Semi-supervised learning [24] is a well-known technique that makes use of unlabelled data to improve classification performance.
One of the most commonly used semi-supervised learning algorithms is that of self-training. This technique is an
iterative process. Semi-supervised self-training tries to automatically label examples from unlabelled data and add them to
the initial training set in each learning cycle. The self-training process usually selects high confidence examples to add to the
training data. However, if the initial classifier in self-training is not good enough, there will be an increased probability of
adding examples having incorrect labels to the training set.

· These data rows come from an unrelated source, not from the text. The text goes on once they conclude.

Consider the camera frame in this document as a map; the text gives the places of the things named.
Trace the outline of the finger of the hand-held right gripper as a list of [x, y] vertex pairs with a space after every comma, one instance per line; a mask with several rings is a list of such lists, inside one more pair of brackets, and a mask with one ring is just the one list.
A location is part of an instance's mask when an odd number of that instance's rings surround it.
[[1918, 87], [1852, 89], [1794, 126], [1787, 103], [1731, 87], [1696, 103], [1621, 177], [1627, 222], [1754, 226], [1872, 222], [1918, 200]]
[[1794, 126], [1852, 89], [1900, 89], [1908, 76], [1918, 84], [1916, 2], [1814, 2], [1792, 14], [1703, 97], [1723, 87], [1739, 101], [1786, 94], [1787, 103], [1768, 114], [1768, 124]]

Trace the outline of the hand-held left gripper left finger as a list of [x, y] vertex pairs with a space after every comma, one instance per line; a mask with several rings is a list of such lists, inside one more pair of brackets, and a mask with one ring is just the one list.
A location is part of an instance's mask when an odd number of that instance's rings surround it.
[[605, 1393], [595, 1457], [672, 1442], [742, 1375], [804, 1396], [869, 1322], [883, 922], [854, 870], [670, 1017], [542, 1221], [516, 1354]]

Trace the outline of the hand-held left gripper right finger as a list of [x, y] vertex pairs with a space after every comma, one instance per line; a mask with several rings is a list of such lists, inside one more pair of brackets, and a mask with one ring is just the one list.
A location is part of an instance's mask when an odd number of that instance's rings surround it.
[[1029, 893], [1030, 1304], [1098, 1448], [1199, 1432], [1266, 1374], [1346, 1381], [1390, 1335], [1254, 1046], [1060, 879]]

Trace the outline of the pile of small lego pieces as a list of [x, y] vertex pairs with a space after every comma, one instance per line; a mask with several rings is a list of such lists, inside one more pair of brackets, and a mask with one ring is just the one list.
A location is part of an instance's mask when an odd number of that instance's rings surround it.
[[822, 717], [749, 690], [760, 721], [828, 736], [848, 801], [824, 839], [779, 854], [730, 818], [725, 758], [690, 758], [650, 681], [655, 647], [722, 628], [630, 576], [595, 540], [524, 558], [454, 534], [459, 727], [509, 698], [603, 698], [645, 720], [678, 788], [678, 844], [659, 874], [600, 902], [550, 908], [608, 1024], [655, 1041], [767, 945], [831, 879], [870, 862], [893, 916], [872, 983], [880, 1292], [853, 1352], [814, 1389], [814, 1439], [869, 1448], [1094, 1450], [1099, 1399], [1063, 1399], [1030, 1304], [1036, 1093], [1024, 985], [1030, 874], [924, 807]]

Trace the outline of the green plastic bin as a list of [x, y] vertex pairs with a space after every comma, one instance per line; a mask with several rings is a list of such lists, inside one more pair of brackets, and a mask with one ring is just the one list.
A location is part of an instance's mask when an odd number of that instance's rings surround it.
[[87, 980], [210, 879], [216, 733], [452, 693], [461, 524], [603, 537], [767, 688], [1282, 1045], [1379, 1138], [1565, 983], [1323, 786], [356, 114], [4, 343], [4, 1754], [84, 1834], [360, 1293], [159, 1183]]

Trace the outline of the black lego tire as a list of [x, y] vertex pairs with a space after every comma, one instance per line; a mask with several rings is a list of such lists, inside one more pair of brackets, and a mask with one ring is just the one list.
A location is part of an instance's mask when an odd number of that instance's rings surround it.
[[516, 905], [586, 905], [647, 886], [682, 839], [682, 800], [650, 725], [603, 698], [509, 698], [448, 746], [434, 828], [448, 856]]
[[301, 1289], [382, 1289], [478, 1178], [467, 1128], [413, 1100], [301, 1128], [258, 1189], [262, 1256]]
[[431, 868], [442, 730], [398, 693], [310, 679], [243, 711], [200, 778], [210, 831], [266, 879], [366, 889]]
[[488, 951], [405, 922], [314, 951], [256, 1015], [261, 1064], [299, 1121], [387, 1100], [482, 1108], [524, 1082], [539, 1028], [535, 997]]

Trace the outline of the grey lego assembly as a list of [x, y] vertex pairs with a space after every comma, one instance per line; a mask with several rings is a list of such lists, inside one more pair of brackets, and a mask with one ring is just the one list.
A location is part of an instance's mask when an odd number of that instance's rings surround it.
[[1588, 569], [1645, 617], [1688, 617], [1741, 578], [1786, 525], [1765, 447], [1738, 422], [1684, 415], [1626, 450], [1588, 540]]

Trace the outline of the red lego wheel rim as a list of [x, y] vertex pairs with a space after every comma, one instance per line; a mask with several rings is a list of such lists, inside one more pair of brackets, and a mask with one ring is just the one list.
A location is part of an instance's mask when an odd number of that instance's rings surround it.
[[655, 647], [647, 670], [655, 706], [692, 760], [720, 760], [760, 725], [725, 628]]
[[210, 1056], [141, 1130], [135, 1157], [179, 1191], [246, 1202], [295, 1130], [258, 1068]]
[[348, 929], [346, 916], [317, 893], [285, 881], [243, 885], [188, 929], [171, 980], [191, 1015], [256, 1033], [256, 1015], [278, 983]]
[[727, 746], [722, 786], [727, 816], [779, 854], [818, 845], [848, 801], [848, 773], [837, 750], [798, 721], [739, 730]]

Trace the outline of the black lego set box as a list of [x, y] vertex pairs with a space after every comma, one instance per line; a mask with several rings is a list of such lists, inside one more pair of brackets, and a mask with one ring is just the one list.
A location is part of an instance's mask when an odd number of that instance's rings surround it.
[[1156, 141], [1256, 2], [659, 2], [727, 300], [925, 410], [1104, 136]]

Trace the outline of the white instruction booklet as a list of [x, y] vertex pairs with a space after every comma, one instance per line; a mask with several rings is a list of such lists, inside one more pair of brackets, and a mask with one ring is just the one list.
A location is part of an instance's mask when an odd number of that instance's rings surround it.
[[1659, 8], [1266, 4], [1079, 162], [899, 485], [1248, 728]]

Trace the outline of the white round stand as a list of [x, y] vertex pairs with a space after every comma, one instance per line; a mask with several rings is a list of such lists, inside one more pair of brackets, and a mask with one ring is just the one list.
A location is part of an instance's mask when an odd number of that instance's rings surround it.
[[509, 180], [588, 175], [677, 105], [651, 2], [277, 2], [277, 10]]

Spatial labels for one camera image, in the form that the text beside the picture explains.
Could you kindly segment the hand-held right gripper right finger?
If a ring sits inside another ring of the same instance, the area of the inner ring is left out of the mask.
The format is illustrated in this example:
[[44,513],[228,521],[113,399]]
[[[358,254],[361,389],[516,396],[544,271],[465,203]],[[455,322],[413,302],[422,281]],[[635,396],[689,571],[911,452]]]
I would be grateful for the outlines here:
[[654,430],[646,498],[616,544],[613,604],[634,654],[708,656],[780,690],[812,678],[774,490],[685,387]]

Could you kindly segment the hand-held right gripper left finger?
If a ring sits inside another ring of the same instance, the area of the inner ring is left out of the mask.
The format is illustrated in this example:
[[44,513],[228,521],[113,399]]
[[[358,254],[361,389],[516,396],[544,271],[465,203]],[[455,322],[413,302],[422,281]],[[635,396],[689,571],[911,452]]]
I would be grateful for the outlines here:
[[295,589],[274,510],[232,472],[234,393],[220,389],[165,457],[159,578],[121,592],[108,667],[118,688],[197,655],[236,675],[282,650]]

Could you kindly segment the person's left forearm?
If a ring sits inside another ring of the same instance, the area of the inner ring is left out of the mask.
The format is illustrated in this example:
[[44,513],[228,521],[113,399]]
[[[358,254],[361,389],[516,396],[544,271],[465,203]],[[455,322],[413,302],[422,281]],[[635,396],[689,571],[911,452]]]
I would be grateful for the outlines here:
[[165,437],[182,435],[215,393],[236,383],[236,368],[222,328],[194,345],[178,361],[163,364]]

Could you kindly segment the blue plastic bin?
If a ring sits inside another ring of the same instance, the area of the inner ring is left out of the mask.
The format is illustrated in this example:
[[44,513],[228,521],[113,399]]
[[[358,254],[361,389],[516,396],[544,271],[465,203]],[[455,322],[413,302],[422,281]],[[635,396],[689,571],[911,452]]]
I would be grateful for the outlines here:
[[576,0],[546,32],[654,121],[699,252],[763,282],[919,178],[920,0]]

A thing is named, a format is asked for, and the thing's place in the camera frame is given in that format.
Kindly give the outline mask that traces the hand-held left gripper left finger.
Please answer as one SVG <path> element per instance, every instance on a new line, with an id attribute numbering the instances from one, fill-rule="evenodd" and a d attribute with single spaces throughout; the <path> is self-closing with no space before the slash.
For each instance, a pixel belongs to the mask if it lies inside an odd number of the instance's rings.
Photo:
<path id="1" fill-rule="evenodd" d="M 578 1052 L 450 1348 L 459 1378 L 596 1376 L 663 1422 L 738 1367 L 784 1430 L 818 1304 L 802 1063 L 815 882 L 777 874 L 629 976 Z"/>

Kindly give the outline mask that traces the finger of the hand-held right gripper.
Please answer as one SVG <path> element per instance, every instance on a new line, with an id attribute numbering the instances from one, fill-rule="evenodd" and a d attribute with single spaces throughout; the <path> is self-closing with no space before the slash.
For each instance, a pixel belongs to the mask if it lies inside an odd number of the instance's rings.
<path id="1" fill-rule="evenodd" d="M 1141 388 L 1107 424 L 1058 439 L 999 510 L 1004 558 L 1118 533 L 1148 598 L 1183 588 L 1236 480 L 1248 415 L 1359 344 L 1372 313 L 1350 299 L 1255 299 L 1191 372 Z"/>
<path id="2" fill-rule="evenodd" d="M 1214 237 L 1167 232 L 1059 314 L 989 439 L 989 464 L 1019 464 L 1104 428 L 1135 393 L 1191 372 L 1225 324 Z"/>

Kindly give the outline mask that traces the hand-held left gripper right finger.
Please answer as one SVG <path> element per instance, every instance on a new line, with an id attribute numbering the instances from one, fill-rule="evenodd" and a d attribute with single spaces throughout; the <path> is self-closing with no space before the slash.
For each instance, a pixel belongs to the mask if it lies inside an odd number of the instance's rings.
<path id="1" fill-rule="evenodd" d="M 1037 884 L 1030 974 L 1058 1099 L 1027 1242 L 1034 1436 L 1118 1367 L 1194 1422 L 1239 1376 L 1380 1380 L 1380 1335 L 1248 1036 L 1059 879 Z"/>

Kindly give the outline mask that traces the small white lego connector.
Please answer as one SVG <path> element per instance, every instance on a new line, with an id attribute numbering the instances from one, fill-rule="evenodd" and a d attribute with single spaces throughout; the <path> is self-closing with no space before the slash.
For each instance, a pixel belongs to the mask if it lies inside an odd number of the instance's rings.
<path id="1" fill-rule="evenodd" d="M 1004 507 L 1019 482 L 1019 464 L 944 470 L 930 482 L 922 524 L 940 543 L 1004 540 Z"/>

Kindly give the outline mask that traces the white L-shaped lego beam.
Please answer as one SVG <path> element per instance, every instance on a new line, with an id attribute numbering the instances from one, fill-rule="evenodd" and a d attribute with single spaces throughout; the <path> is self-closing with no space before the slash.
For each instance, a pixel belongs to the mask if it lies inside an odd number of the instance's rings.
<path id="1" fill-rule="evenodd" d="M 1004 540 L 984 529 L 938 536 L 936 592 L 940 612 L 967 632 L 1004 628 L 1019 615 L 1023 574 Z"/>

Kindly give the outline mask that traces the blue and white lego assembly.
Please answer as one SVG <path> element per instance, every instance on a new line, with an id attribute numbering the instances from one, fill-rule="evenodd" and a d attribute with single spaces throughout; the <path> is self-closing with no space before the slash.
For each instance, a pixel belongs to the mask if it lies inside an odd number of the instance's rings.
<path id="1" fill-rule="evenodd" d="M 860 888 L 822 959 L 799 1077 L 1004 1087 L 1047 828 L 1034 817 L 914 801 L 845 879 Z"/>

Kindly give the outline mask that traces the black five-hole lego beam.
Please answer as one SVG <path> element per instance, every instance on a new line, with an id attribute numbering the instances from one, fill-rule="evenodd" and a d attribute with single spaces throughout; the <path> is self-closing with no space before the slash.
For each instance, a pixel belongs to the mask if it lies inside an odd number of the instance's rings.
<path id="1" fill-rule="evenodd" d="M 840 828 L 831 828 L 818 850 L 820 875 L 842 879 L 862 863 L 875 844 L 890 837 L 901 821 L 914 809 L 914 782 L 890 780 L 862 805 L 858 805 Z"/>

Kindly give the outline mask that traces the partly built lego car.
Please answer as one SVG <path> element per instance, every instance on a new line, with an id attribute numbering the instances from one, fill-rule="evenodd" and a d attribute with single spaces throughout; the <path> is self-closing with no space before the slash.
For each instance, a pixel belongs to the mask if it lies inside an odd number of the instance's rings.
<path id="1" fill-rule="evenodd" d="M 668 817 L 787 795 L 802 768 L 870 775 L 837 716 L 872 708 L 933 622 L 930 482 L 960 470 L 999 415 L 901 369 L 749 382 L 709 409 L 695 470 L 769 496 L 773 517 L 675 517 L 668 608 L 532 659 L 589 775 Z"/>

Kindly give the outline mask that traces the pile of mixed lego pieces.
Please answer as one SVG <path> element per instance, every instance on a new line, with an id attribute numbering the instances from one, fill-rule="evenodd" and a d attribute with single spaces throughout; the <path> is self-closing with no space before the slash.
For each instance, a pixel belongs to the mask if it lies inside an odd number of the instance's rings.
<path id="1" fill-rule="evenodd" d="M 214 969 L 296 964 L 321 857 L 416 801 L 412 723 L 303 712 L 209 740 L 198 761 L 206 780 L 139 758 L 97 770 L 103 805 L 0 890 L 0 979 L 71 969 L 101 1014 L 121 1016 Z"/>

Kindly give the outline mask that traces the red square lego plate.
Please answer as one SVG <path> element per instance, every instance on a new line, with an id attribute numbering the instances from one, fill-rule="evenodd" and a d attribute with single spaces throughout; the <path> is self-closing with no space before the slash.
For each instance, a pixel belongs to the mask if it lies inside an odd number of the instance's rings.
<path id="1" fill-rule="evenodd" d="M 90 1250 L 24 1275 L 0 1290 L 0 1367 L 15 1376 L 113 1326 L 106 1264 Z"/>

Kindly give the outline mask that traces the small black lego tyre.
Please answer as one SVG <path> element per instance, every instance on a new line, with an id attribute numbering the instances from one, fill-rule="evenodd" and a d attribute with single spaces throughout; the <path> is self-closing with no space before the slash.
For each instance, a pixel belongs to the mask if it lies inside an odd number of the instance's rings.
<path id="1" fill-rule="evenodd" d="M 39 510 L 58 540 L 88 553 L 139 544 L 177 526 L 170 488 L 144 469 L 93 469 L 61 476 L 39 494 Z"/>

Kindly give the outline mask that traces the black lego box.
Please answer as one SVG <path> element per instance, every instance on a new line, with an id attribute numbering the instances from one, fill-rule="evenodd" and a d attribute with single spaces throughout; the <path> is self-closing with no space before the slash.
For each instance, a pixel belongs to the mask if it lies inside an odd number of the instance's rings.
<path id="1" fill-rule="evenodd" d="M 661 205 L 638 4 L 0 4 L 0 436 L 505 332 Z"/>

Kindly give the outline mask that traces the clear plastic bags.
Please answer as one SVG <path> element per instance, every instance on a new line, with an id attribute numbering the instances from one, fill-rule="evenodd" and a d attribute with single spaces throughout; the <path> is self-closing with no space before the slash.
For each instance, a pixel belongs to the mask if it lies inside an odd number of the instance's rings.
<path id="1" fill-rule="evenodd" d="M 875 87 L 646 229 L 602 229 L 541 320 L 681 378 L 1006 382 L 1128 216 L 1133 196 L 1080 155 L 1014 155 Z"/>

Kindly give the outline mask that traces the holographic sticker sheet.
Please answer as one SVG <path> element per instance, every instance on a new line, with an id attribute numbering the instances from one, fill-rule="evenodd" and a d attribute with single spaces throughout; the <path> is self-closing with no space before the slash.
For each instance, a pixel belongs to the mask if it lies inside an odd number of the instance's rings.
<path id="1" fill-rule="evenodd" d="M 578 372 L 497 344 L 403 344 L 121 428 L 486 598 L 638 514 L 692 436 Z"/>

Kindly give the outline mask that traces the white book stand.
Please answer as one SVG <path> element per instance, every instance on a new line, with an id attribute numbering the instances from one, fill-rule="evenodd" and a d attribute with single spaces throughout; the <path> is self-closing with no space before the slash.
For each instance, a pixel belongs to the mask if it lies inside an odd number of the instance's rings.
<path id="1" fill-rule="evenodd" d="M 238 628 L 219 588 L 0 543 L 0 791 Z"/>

Therefore, the addition of ‘‘noisy’’ examples not only cannot
increase the accuracy of the learning model, but will also gradually decrease the performance of the classifier. On the other
hand, self-training selects most confident examples to add to the training data. But these examples are not necessarily the
most informative instances (especially for discriminative classifiers, like SVM) for classifier improvement [16]. To solve these
problems, we combine the processes of self-training with active learning in order to enrich the initial training set with some
selected examples from unlabelled pool in the learning process. Active learning tries to select as few as possible the most
informative examples from unlabelled pool and label them by a human expert in order to add to the training set in an
iterative process. These two techniques (self-training and active learning) complement each other in order to increase the
performance of CLSC while reduce human labelling efforts.